● **Goal of the exercise**: For this exercise, an exact copy is needed of only the lines from the one containing "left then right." through the end of the data, with pictures left out.

● **Data provided**:
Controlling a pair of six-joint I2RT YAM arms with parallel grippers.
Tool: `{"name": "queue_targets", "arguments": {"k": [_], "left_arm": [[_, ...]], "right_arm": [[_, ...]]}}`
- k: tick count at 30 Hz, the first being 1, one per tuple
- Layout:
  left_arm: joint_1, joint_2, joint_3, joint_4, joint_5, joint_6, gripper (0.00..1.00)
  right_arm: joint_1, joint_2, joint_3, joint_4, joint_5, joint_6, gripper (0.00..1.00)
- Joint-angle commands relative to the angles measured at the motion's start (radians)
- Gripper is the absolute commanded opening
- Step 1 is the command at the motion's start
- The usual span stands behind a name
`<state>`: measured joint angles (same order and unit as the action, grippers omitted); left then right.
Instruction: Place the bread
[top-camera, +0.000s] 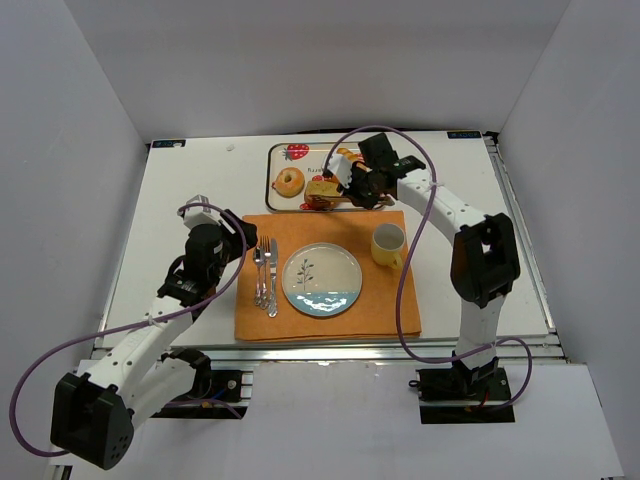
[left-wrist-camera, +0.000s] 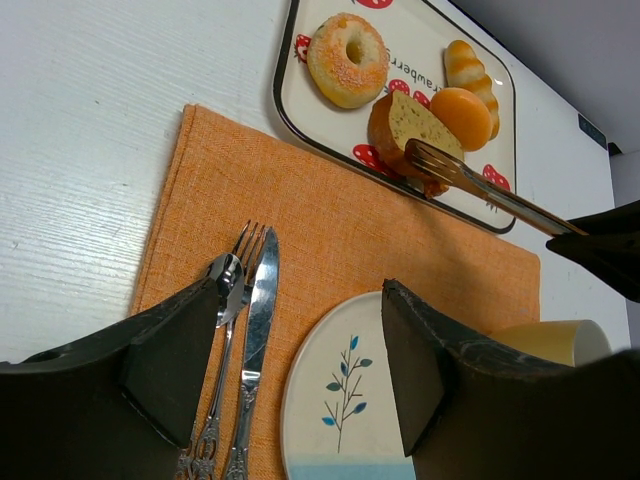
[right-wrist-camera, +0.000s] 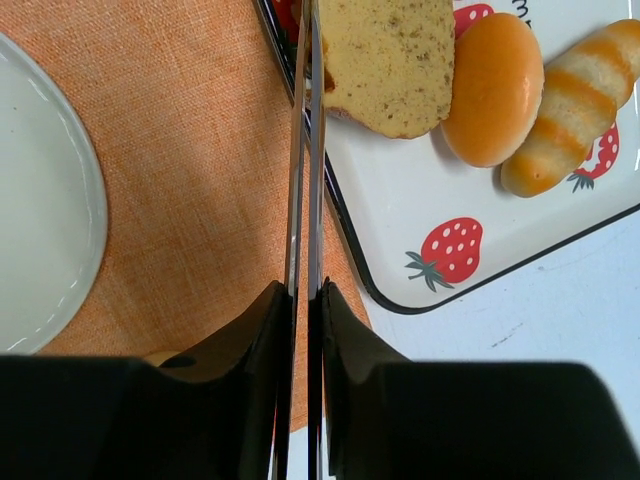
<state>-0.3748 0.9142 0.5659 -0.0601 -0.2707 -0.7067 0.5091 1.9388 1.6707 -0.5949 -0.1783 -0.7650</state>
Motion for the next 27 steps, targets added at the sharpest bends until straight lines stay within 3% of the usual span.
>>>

● **Result**:
`<state>`: measured joint angles (same order and unit as the action, grippers omitted); left then right.
Instruction: Place the bread
[top-camera, +0.000s] 
[left-wrist-camera, +0.000s] 
[right-wrist-camera, +0.000s] 
<state>-0.3748 0.9142 0.5659 -0.0601 -0.2707 -0.7067 0.5091 1.9388 1.6707 -0.5949 -0.1783 -0.7650</state>
Motion for the next 27 steps, targets added at the sharpest bends until straight lines stay within 3% of the usual span.
>>>

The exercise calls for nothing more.